Bardaki bir başka anekdotta tuvaleti ile ilgili aslında. Yok yok iğrenç bir şey anlatmayacağım :) Onca koladan ve maden suyundan sonra (Yaw niye inanmıyorsunuz?) tuvalete gitmek gerekti tabii. Neyse işimizi gördük, elleri yıkayacağız karalardan bir arkadaş durmuş musluğun başında. Lavobonun etrafında her türlü parfüm mevcut. Sağa sola bakındım sabun için, adam sabunu uzattı. Su için uzandım, musluğu açtı. Havlu arandım, hemen iki tane kağıt havlu uzatıverdi. Bıraktım bir teklik “OK?” dedim “OK.” dedi gülerek. Bilseydim fermuar içinde uğraşmazdım :)
Velhasıl kelam O'Neils'deydik çarşamba gecesi. Kulaklarımın çınlaması ondan. Ve bugün Cuma!
“Hay kulağına!” diye söyleniyor musunuz şimdi? Hmmm haklısınız asıl konuya dönelim değil mi? Londra'ya gelmeye karar verdim. Pekiyi ya sonra?
Gideceğim yeri yurdu seçince araştırmalarımı o yönde yoğunlaştırdım. Ülkeler arasından ülke, şehirler arasında şehir seçmekten çok daha kolaydı tabii. Şimdi araştırıp öğrenmem gereken İngiltere'nin ve özelliklede Londra'nın nasıl bir yer olduğu, konaklama, yeme, içme, ulaşım masraflarının ne kadar olabileceği ile ilgiliydi. Ve karar verilecek bir şey daha kalmıştı geriye : Hangi okul?
İngiltere ve Londra ile ilgili bilgeleri eş dost dışında aşağıdaki linkleri dolaşarak, okuyarak edindim. Size de tavsiye ediyorum. Ne kadar çok bilgiye sahip olursanız o kadar iyi.
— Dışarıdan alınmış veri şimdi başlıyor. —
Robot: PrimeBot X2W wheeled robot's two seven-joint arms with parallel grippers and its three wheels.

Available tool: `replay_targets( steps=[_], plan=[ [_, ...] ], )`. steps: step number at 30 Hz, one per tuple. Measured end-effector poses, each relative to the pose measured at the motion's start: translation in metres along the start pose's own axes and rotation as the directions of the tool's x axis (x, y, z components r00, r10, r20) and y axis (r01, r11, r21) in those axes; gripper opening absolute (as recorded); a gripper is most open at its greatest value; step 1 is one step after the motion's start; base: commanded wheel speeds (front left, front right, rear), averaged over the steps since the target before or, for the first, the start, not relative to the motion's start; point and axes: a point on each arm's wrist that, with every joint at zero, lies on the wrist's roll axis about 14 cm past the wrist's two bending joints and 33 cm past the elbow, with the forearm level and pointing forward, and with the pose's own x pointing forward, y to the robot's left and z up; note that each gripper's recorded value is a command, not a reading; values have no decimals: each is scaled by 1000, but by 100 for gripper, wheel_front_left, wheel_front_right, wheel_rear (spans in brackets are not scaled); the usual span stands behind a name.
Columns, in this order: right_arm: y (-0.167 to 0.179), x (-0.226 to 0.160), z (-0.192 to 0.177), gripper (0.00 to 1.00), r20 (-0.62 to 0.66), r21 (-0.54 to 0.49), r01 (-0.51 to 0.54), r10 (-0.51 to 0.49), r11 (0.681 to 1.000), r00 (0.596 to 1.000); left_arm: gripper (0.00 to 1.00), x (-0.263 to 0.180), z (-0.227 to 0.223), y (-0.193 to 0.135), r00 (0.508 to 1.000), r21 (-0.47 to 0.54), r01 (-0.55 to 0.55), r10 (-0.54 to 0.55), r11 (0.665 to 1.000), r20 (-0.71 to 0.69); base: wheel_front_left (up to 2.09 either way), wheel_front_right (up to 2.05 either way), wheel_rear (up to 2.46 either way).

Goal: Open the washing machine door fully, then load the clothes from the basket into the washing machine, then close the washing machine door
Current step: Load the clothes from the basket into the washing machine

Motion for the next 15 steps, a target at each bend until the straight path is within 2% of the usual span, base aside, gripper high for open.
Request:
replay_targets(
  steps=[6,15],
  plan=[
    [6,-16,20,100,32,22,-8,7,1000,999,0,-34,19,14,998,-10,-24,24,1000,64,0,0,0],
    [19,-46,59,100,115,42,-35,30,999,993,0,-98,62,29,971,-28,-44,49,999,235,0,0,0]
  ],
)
http://www.ef.com.tr (çok güzel videoları var. izleyin gaza gelin. Aman ha o gazla gidip okula kayıt olmayın hemen. Okuyun bakalım neler yazıyor aşağıda.)
Yukarıdaki linkler arasında ingiltereforumlari.com favorim. Bir çok ana başlık altında, bir çok yardımsever arkadaşla tanışıp bilgi paylaşımında bulunabilirsiniz. Ancaaakkk forumlarda çok fazla dolaşmanız kafanızı karıştırıp sizi umutsuzluğa düşürebilir onu da hemen belirteyim. Bunun nedeni; insanların farklı beklenti seviyelerinin, farklı dünya görüşlerinin, farklı yaşam tarzlarının ve farklı İngilizce seviyelerinin olmasından kaynaklanıyor diye düşünüyorum.
Hemen buraya büyük harflerle notumuzu düşelim o zaman.
KURAL 1 : KENDİNİZİ TANIYIN.

Hayır hayır! Sakın “Sen ne diyorsun ya! Ben kendimi biliyorum!” demeyin. Eğer çok fazla yolculuk yapmamış, baba ocağının dışında yaşamamış ya da, göreceli olarak, rahatına düşkün bir arkadaşsanız zorlanacağınızı bilin ve kabullenin. Eğer şehir dışında okul okuduysanız, askerlik yaptıysanız az buçuk hazırlıklı sayılırsınız.
İlk geldiğinizde turist edasıyla hayran hayran dolaşacaksınız ama bir kaç hafta sonra gerçek hayatla yüzleşmek zorunda kalacaksınız tabii ki.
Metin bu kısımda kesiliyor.